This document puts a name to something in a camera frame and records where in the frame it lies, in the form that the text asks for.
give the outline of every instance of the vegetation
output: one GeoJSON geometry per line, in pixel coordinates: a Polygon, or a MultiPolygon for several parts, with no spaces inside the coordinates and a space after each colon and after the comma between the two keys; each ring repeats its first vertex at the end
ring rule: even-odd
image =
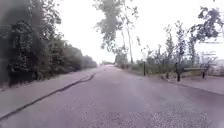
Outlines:
{"type": "MultiPolygon", "coordinates": [[[[175,64],[181,68],[187,67],[200,67],[204,62],[200,61],[200,57],[196,52],[195,44],[196,43],[216,43],[208,42],[208,39],[216,39],[220,34],[220,28],[223,27],[222,20],[220,18],[220,12],[217,9],[208,9],[205,7],[201,8],[201,12],[198,16],[201,19],[200,24],[194,24],[192,27],[186,29],[183,26],[183,23],[177,21],[174,24],[174,29],[172,25],[168,25],[164,28],[166,32],[166,42],[165,50],[162,50],[162,46],[159,45],[156,50],[151,50],[149,46],[146,48],[148,54],[146,57],[143,57],[142,60],[137,60],[136,63],[132,64],[131,70],[142,71],[145,67],[146,74],[166,74],[166,77],[169,78],[169,74],[173,74],[176,71],[175,64]],[[176,31],[176,41],[173,39],[173,30],[176,31]]],[[[117,57],[115,62],[118,62],[120,65],[123,65],[126,62],[125,56],[120,56],[120,53],[117,52],[117,57]]],[[[200,74],[198,72],[192,72],[189,74],[200,74]]]]}
{"type": "Polygon", "coordinates": [[[133,6],[131,3],[132,0],[95,0],[94,6],[105,15],[105,18],[96,24],[97,31],[100,31],[103,35],[101,48],[107,49],[118,56],[121,55],[120,49],[124,50],[124,53],[122,53],[126,54],[124,56],[127,56],[129,50],[131,63],[133,63],[131,30],[134,29],[132,20],[138,18],[138,11],[137,6],[133,6]],[[123,37],[122,48],[116,43],[118,31],[121,32],[123,37]],[[129,48],[126,47],[125,32],[128,35],[129,48]]]}
{"type": "Polygon", "coordinates": [[[97,66],[56,32],[61,19],[53,0],[12,1],[21,5],[0,21],[1,26],[8,26],[0,35],[1,55],[7,62],[0,68],[7,71],[9,79],[5,81],[10,85],[97,66]]]}

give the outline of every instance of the sky
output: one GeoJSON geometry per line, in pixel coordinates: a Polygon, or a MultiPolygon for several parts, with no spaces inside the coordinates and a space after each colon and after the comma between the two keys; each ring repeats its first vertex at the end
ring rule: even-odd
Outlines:
{"type": "MultiPolygon", "coordinates": [[[[62,24],[58,29],[64,34],[65,40],[98,63],[102,60],[113,62],[114,55],[100,48],[102,35],[93,29],[104,17],[102,12],[92,7],[93,0],[63,0],[60,3],[58,11],[62,24]]],[[[177,20],[180,20],[184,23],[184,27],[189,28],[197,23],[200,6],[224,9],[224,0],[216,0],[216,2],[213,0],[135,0],[134,4],[138,6],[139,19],[135,22],[136,29],[132,31],[133,38],[139,36],[142,46],[148,45],[150,49],[165,44],[164,27],[168,24],[173,26],[177,20]]],[[[119,33],[116,41],[122,43],[119,33]]],[[[224,44],[199,44],[196,47],[198,52],[215,51],[219,58],[224,59],[224,44]]],[[[140,49],[134,42],[134,60],[141,59],[140,49]]]]}

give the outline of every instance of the wet road
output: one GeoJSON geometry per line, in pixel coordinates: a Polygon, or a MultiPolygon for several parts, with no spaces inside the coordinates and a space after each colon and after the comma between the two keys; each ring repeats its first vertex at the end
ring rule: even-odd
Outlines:
{"type": "Polygon", "coordinates": [[[223,128],[224,96],[108,66],[92,80],[35,103],[0,125],[2,128],[223,128]]]}

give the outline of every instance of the pole
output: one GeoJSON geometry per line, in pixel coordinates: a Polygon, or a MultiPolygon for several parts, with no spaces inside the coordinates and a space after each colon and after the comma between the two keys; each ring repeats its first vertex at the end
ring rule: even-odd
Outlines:
{"type": "Polygon", "coordinates": [[[143,66],[144,66],[144,76],[145,76],[145,61],[143,62],[143,66]]]}

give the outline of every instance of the tall tree
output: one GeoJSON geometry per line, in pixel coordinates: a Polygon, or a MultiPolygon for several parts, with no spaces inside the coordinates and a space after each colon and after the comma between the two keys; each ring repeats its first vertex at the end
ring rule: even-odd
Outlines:
{"type": "Polygon", "coordinates": [[[96,25],[98,28],[97,30],[100,30],[103,35],[104,42],[102,43],[101,48],[106,48],[108,51],[116,53],[116,49],[118,49],[118,45],[115,42],[116,31],[121,31],[124,48],[127,49],[124,37],[124,30],[126,30],[128,34],[131,62],[133,62],[131,29],[134,28],[134,24],[130,20],[130,17],[138,17],[137,7],[127,5],[126,0],[95,0],[94,6],[97,10],[101,10],[105,15],[105,19],[102,19],[96,25]]]}
{"type": "Polygon", "coordinates": [[[166,57],[166,66],[167,66],[167,74],[166,77],[169,77],[169,72],[171,70],[171,60],[173,57],[173,52],[174,52],[174,42],[173,42],[173,37],[172,37],[172,28],[170,25],[164,28],[166,31],[166,52],[167,52],[167,57],[166,57]]]}
{"type": "Polygon", "coordinates": [[[176,55],[177,55],[177,80],[180,81],[180,73],[181,73],[181,66],[183,64],[183,57],[185,54],[186,49],[186,42],[185,42],[185,31],[183,29],[183,23],[177,21],[175,23],[177,28],[177,45],[176,45],[176,55]]]}
{"type": "Polygon", "coordinates": [[[183,23],[177,21],[175,23],[177,28],[177,45],[176,45],[176,52],[178,56],[178,63],[181,63],[183,56],[185,54],[186,49],[186,42],[185,42],[185,30],[183,29],[183,23]]]}

What you have to do - An exact copy of the material above is required, minus its images.

Answer space -
This document puts a name to something in a camera frame and records where in the frame it lies, in the form that the text asks for.
give the outline of every instance of the vegetation
output: one GeoJSON geometry per line, in pixel coordinates: a Polygon, or a MultiPolygon for several parts, with no spaces inside the coordinates and a space after each colon and after the comma between the two keys; each ring repeats its first vertex at the end
ring rule: even-odd
image =
Outlines:
{"type": "MultiPolygon", "coordinates": [[[[175,64],[181,68],[187,67],[200,67],[204,62],[200,61],[200,57],[196,52],[195,44],[196,43],[216,43],[208,42],[208,39],[216,39],[220,34],[220,28],[223,27],[222,20],[220,18],[220,12],[217,9],[208,9],[205,7],[201,8],[201,12],[198,16],[201,19],[200,24],[194,24],[192,27],[186,29],[183,26],[183,23],[177,21],[174,24],[174,29],[172,25],[168,25],[164,28],[166,32],[166,42],[165,50],[162,50],[162,46],[159,45],[156,50],[151,50],[149,46],[146,48],[148,54],[146,57],[143,57],[142,60],[137,60],[136,63],[132,64],[131,70],[142,71],[145,67],[146,74],[166,74],[166,77],[169,78],[169,74],[173,74],[176,71],[175,64]],[[176,31],[176,41],[173,39],[173,30],[176,31]]],[[[117,57],[115,62],[118,62],[120,65],[123,65],[126,62],[125,56],[120,56],[120,53],[117,52],[117,57]]],[[[200,74],[198,72],[192,72],[189,74],[200,74]]]]}
{"type": "Polygon", "coordinates": [[[133,6],[131,3],[132,0],[95,0],[94,6],[105,15],[105,18],[96,24],[97,31],[100,31],[103,35],[101,48],[107,49],[118,56],[121,55],[120,49],[124,50],[124,53],[122,53],[126,54],[124,56],[127,56],[129,50],[131,63],[133,63],[131,30],[134,29],[132,20],[138,18],[138,11],[137,6],[133,6]],[[123,37],[122,48],[116,43],[118,31],[121,32],[123,37]],[[129,48],[126,47],[125,32],[128,35],[129,48]]]}
{"type": "Polygon", "coordinates": [[[97,66],[56,32],[61,19],[53,0],[12,1],[21,5],[0,21],[1,26],[8,26],[0,35],[1,55],[7,62],[0,68],[7,71],[9,79],[5,81],[10,85],[97,66]]]}

give the outline of every instance of the sky
output: one GeoJSON geometry per line, in pixel coordinates: a Polygon, or a MultiPolygon for several parts, with no spaces inside the coordinates and a space after each colon and after the comma between the two keys; each ring repeats its first vertex at the end
ring rule: even-odd
Outlines:
{"type": "MultiPolygon", "coordinates": [[[[62,24],[58,29],[64,34],[65,40],[98,63],[102,60],[113,62],[114,55],[100,48],[102,35],[93,29],[104,17],[102,12],[92,7],[93,0],[63,0],[60,3],[58,11],[62,24]]],[[[177,20],[180,20],[184,23],[184,27],[189,28],[197,23],[200,6],[224,9],[224,0],[216,0],[216,2],[213,0],[135,0],[134,4],[138,6],[139,19],[135,22],[136,29],[132,31],[133,38],[139,36],[142,46],[148,45],[150,49],[165,44],[164,27],[168,24],[173,26],[177,20]]],[[[119,33],[116,41],[122,43],[119,33]]],[[[224,44],[199,44],[196,47],[198,52],[215,51],[219,58],[224,59],[224,44]]],[[[140,49],[134,42],[134,60],[141,59],[140,49]]]]}

give the outline of every instance of the wet road
output: one GeoJSON geometry per line, in pixel coordinates: a Polygon, or a MultiPolygon for several parts, with no spaces inside the coordinates and a space after each colon and after the comma between the two keys; each ring repeats its first vertex at the end
ring rule: even-odd
Outlines:
{"type": "Polygon", "coordinates": [[[223,128],[224,96],[108,66],[92,80],[35,103],[0,125],[2,128],[223,128]]]}

give the outline of every instance of the pole
output: one GeoJSON geometry per line, in pixel coordinates: a Polygon, or a MultiPolygon for several parts, with no spaces inside the coordinates and a space after each colon and after the comma between the two keys; each ring repeats its first vertex at the end
ring rule: even-odd
Outlines:
{"type": "Polygon", "coordinates": [[[143,66],[144,66],[144,76],[145,76],[145,61],[143,62],[143,66]]]}

give the outline of every instance of the tall tree
output: one GeoJSON geometry per line, in pixel coordinates: a Polygon, or a MultiPolygon for several parts, with no spaces inside the coordinates and a space after each colon and after the comma between the two keys; each ring repeats its first vertex at the end
ring rule: even-odd
Outlines:
{"type": "Polygon", "coordinates": [[[96,25],[98,28],[97,30],[100,30],[103,35],[104,42],[102,43],[101,48],[106,48],[108,51],[116,53],[116,49],[118,49],[118,45],[115,42],[116,31],[121,31],[124,48],[127,49],[124,37],[124,30],[126,30],[128,34],[131,62],[133,62],[131,29],[134,28],[134,24],[130,20],[130,17],[138,17],[137,7],[127,5],[126,0],[95,0],[94,6],[97,10],[101,10],[105,15],[105,19],[102,19],[96,25]]]}
{"type": "Polygon", "coordinates": [[[166,57],[166,66],[167,66],[167,74],[166,77],[169,77],[169,72],[171,70],[171,60],[173,57],[173,52],[174,52],[174,42],[173,42],[173,37],[172,37],[172,28],[170,25],[164,28],[166,31],[166,52],[167,52],[167,57],[166,57]]]}
{"type": "Polygon", "coordinates": [[[176,55],[177,55],[177,80],[180,81],[180,73],[181,73],[181,66],[183,64],[183,57],[185,54],[186,49],[186,42],[185,42],[185,31],[183,29],[183,23],[177,21],[175,23],[177,28],[177,45],[176,45],[176,55]]]}
{"type": "Polygon", "coordinates": [[[183,23],[177,21],[175,23],[177,28],[177,45],[176,45],[176,52],[178,56],[178,63],[181,63],[183,56],[185,54],[186,49],[186,42],[185,42],[185,30],[183,29],[183,23]]]}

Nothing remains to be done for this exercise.